Exercise details: Recreate the listing that follows line for line, without pictures.

:: Data shown ::

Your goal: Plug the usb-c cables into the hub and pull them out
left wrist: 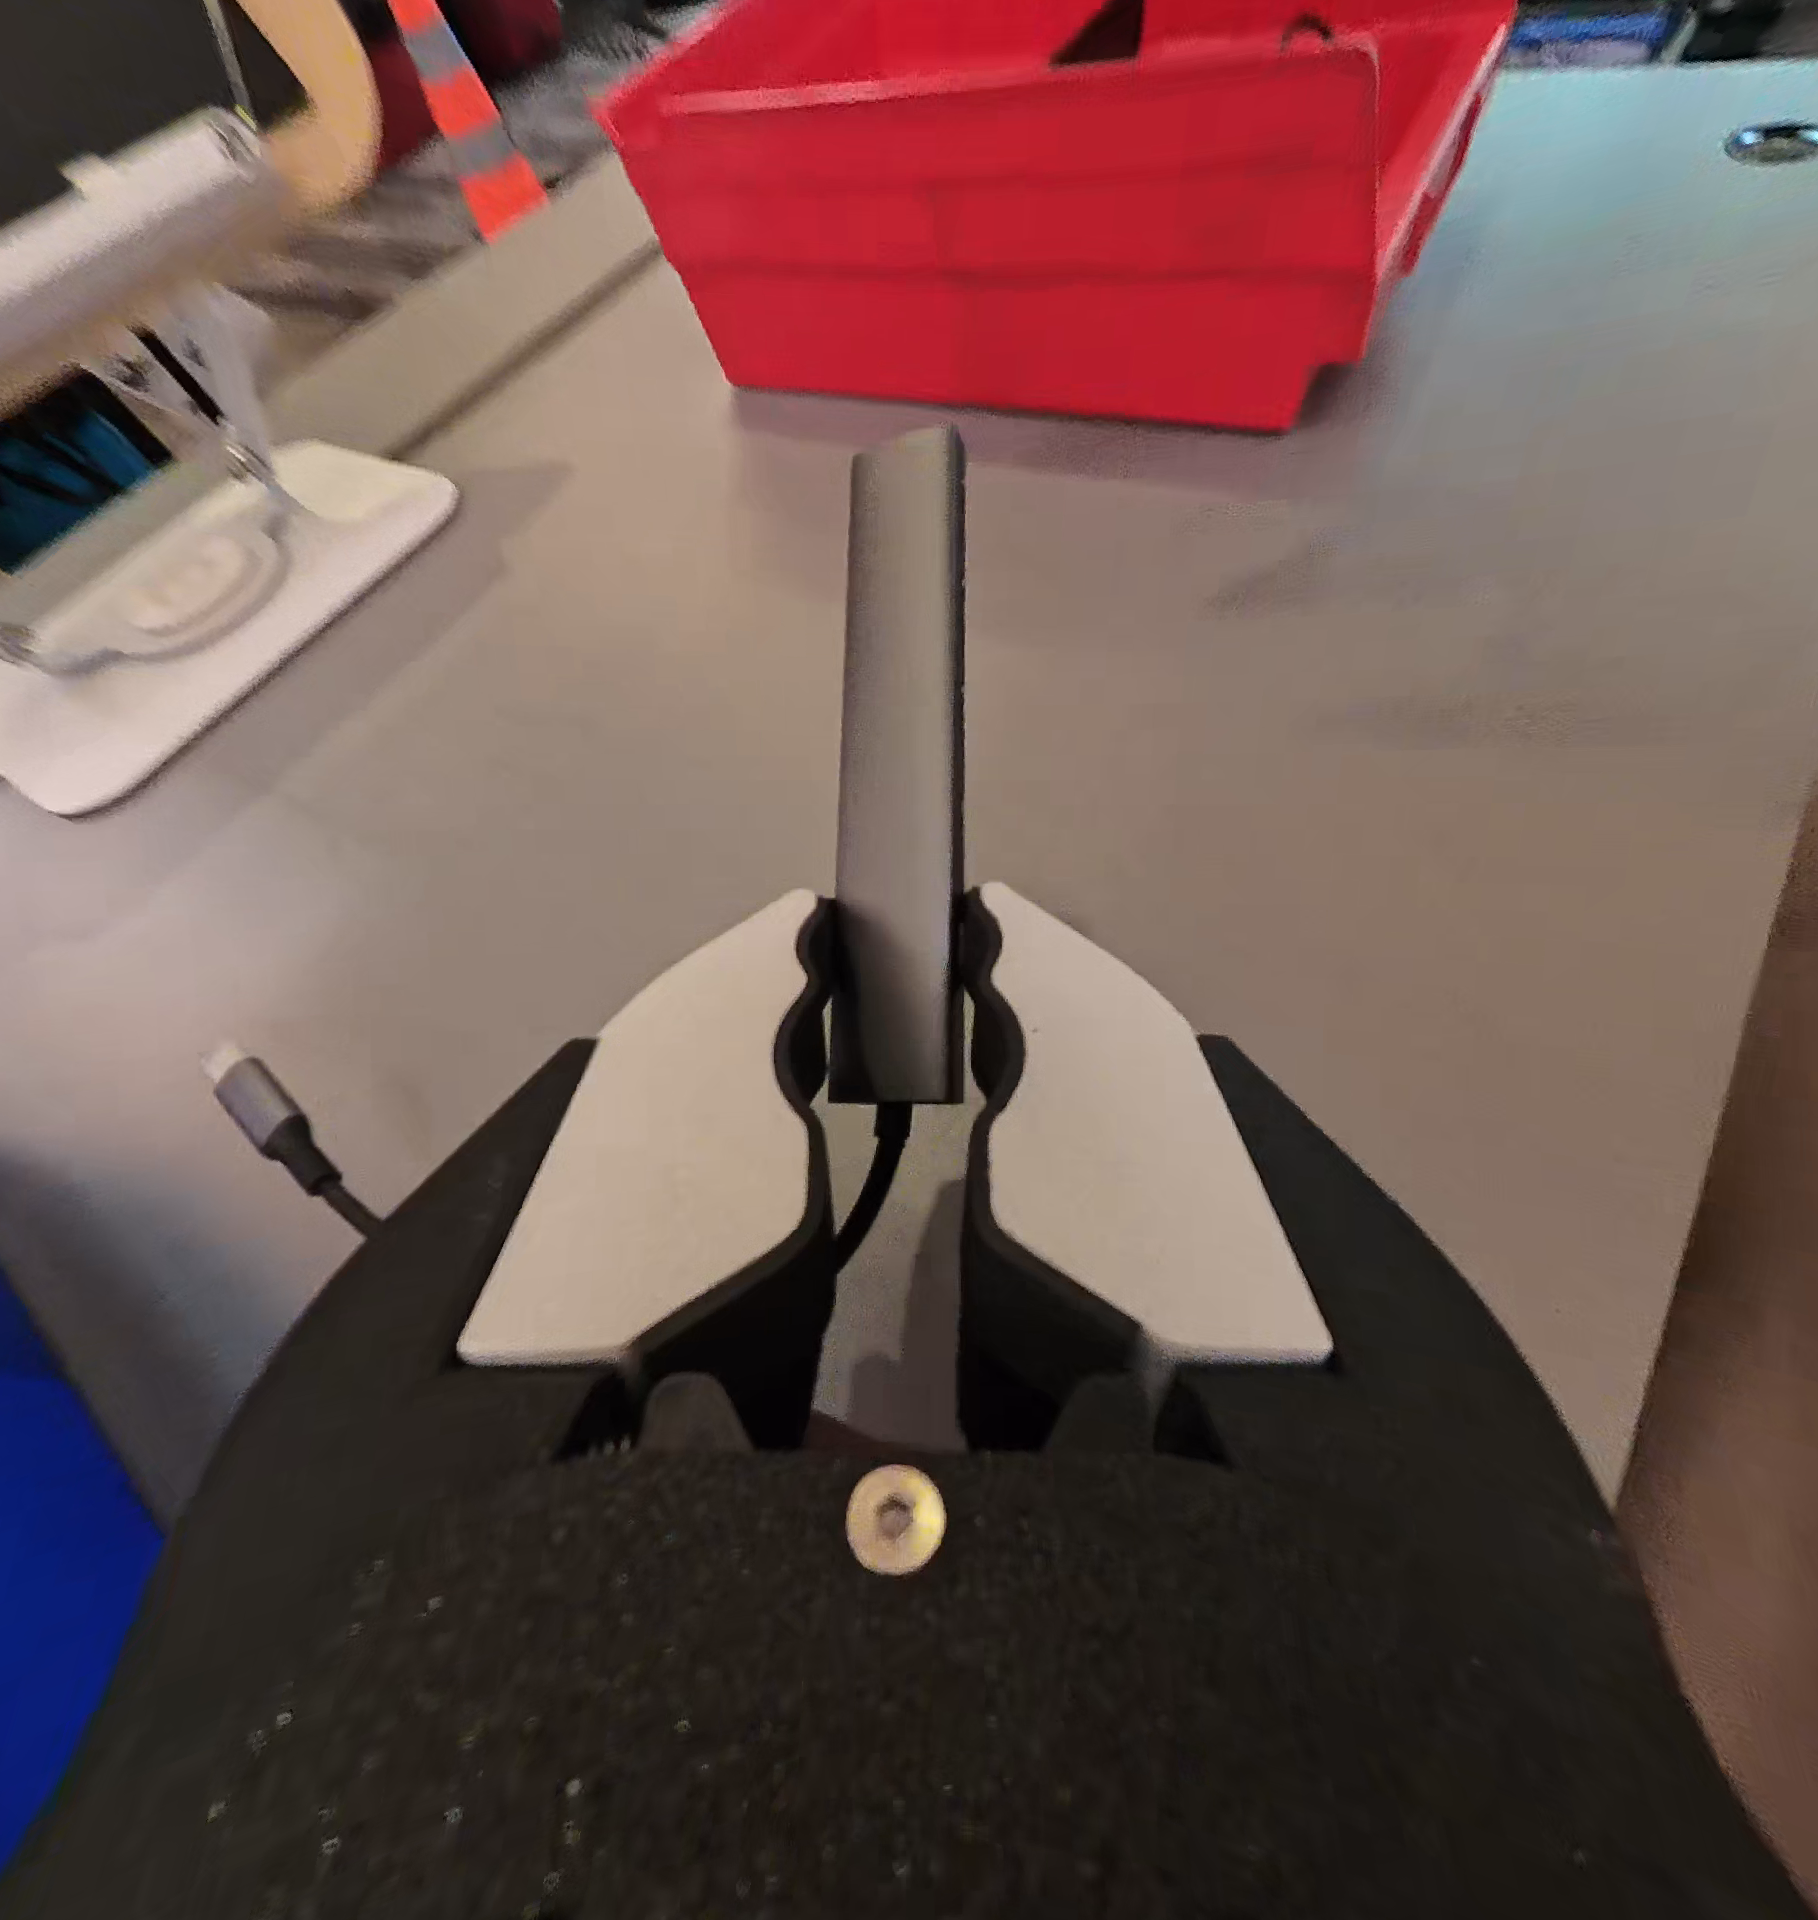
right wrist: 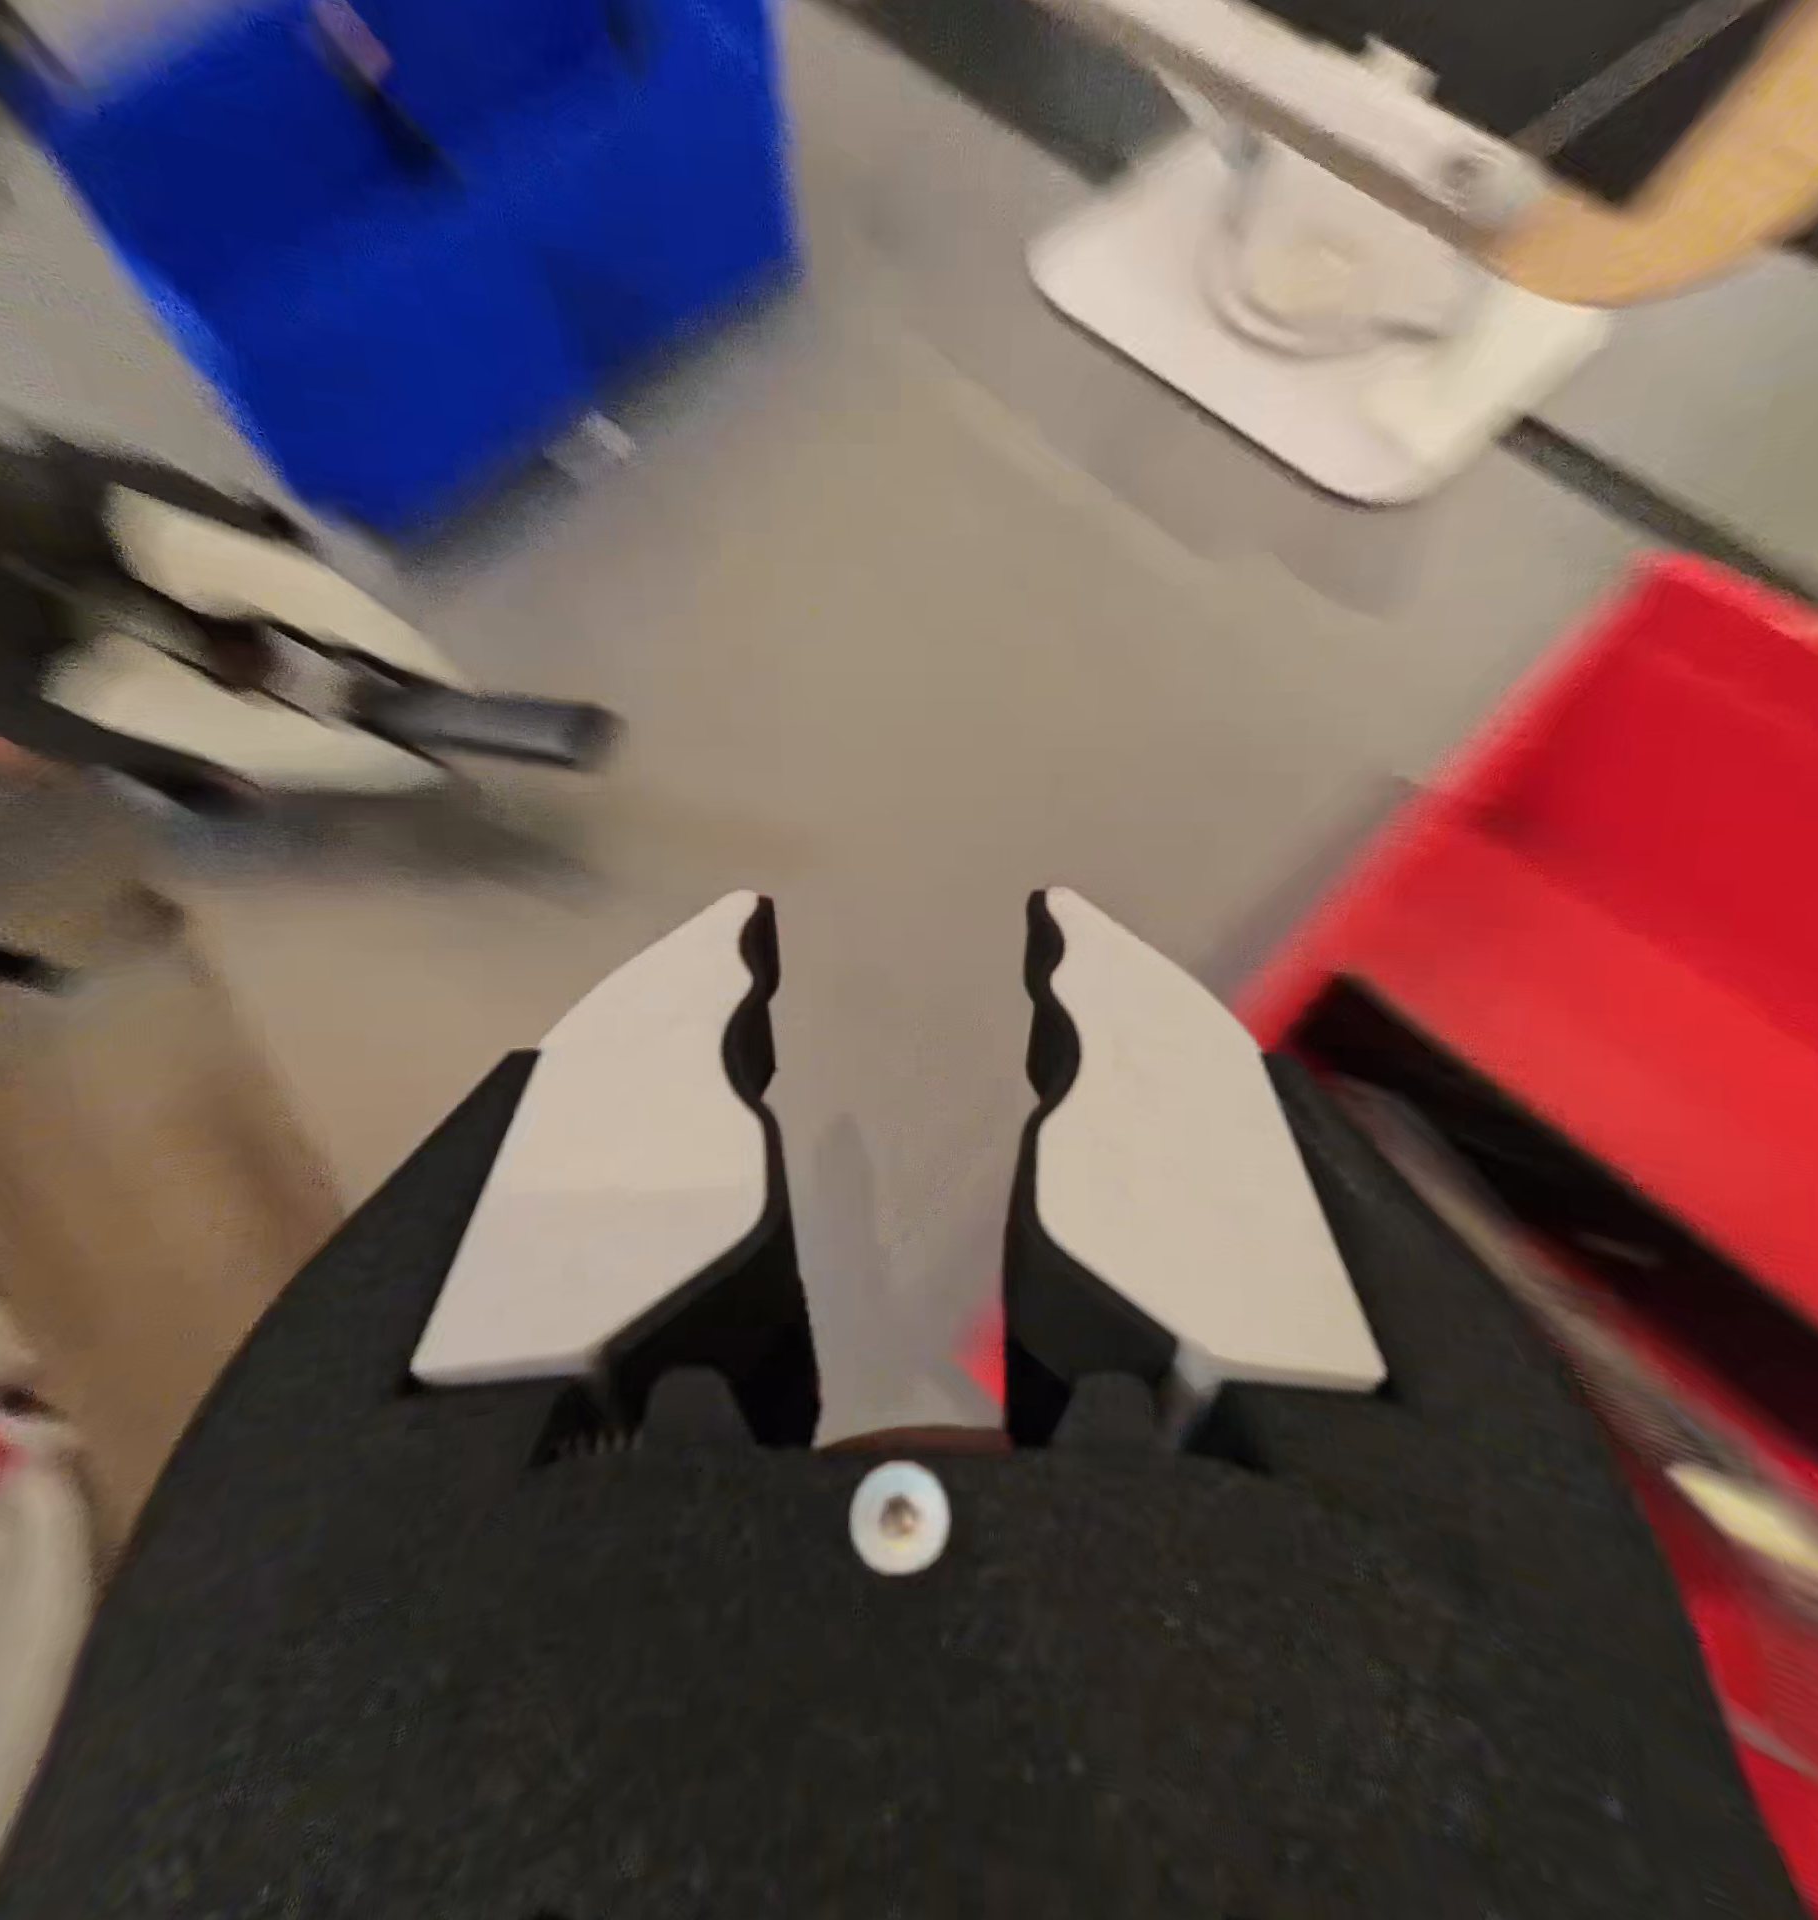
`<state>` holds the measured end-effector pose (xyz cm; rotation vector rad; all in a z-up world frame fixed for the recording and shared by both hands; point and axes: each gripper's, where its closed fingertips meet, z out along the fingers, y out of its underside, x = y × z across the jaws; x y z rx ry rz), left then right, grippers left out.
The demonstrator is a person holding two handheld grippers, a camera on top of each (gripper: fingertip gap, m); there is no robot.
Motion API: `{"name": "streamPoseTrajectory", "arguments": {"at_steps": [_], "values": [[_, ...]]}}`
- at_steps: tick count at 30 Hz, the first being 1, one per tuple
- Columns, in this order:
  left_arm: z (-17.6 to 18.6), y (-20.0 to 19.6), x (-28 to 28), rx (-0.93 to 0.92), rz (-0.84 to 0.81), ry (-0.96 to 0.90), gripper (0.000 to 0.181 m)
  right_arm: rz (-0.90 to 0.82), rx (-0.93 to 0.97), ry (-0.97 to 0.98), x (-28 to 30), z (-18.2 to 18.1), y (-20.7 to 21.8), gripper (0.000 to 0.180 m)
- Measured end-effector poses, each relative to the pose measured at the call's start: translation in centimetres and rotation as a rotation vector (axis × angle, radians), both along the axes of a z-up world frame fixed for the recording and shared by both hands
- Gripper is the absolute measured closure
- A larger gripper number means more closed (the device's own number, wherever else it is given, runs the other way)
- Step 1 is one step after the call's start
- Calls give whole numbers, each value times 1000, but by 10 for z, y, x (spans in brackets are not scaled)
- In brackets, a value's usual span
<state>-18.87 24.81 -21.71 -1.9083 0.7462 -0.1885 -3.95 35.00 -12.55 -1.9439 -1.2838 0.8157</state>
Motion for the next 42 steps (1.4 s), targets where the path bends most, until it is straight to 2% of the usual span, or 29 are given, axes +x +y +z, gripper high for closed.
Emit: {"name": "streamPoseTrajectory", "arguments": {"at_steps": [4,7,9,10,11,12,13,15,17,20,23,26,28,31,38,42], "values": [[19,1,0,121,47,0,158,-6,-383,356,-76,-28,-91,125],[31,-2,4,228,56,49,159,-91,-759,573,-108,-43,-110,134],[36,-7,12,271,34,77,158,-93,-879,663,-115,-41,-112,131],[36,-9,15,285,27,98,159,-100,-858,699,-115,-36,-107,131],[36,-11,18,294,26,121,158,-112,-805,725,-113,-31,-102,139],[35,-12,22,302,23,137,159,-120,-753,711,-112,-31,-99,159],[32,-11,22,294,33,156,159,-117,-725,685,-111,-31,-100,169],[30,-11,25,289,35,140,158,-109,-689,634,-108,-32,-100,170],[33,-13,27,266,43,69,152,-146,-575,621,-97,-22,-85,170],[44,-20,26,224,45,-63,149,-196,-327,624,-62,24,-49,170],[35,-31,22,137,42,-161,150,-335,83,535,4,89,4,170],[7,-45,10,36,67,-124,156,-494,408,297,74,135,53,170],[-1,-49,2,13,93,-74,157,-568,568,129,108,153,80,170],[-3,-48,-1,-2,97,-89,157,-540,594,-156,123,130,116,170],[-15,-45,-5,-56,106,-88,158,-385,615,-557,103,38,191,170],[-14,-44,-7,-56,108,-97,158,-262,627,-730,85,-13,217,170]]}}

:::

Answer to the exercise:
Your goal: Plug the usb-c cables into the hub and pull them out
left wrist: 
right wrist: 
`<state>` holds the measured end-effector pose (xyz cm; rotation vector rad; all in a z-up world frame fixed for the recording and shared by both hands; point and axes: each gripper's, where its closed fingertips meet, z out along the fingers, y out of its underside, x = y × z across the jaws; x y z rx ry rz), left then right, grippers left out.
The demonstrator is a person holding two handheld grippers, a camera on top of each (gripper: fingertip gap, m); there is no robot.
Motion API: `{"name": "streamPoseTrajectory", "arguments": {"at_steps": [_], "values": [[_, ...]]}}`
- at_steps: tick count at 30 Hz, the first being 1, one per tuple
- Columns, in this order:
  left_arm: z (-17.6 to 18.6), y (-20.0 to 19.6), x (-28 to 28), rx (-0.93 to 0.92), rz (-0.84 to 0.81), ry (-0.96 to 0.90), gripper (0.000 to 0.181 m)
  right_arm: rz (-0.90 to 0.82), rx (-0.93 to 0.97), ry (-0.97 to 0.98), x (-28 to 30), z (-18.2 to 18.1), y (-20.7 to 21.8), gripper (0.000 to 0.180 m)
- Measured end-effector poses, each relative to the pose measured at the call's start: translation in centimetres and rotation as a rotation vector (axis × angle, radians), both along the axes of a z-up world frame fixed for the recording and shared by both hands
- Gripper is the absolute measured closure
- A larger gripper number means more closed (the device's own number, wherever else it is given, runs the other way)
- Step 1 is one step after the call's start
- Calls give whole numbers, each value times 1000, but by 10 for z, y, x (spans in brackets are not scaled)
- In brackets, a value's usual span
<state>-18.87 24.81 -21.71 -1.9083 0.7462 -0.1885 -3.95 35.00 -12.55 -1.9439 -1.2838 0.8157</state>
Motion for the next 42 steps (1.4 s), targets where the path bends most, until it is straight to 2% of the usual span, or 29 are given, axes +x +y +z, gripper high for closed.
Emit: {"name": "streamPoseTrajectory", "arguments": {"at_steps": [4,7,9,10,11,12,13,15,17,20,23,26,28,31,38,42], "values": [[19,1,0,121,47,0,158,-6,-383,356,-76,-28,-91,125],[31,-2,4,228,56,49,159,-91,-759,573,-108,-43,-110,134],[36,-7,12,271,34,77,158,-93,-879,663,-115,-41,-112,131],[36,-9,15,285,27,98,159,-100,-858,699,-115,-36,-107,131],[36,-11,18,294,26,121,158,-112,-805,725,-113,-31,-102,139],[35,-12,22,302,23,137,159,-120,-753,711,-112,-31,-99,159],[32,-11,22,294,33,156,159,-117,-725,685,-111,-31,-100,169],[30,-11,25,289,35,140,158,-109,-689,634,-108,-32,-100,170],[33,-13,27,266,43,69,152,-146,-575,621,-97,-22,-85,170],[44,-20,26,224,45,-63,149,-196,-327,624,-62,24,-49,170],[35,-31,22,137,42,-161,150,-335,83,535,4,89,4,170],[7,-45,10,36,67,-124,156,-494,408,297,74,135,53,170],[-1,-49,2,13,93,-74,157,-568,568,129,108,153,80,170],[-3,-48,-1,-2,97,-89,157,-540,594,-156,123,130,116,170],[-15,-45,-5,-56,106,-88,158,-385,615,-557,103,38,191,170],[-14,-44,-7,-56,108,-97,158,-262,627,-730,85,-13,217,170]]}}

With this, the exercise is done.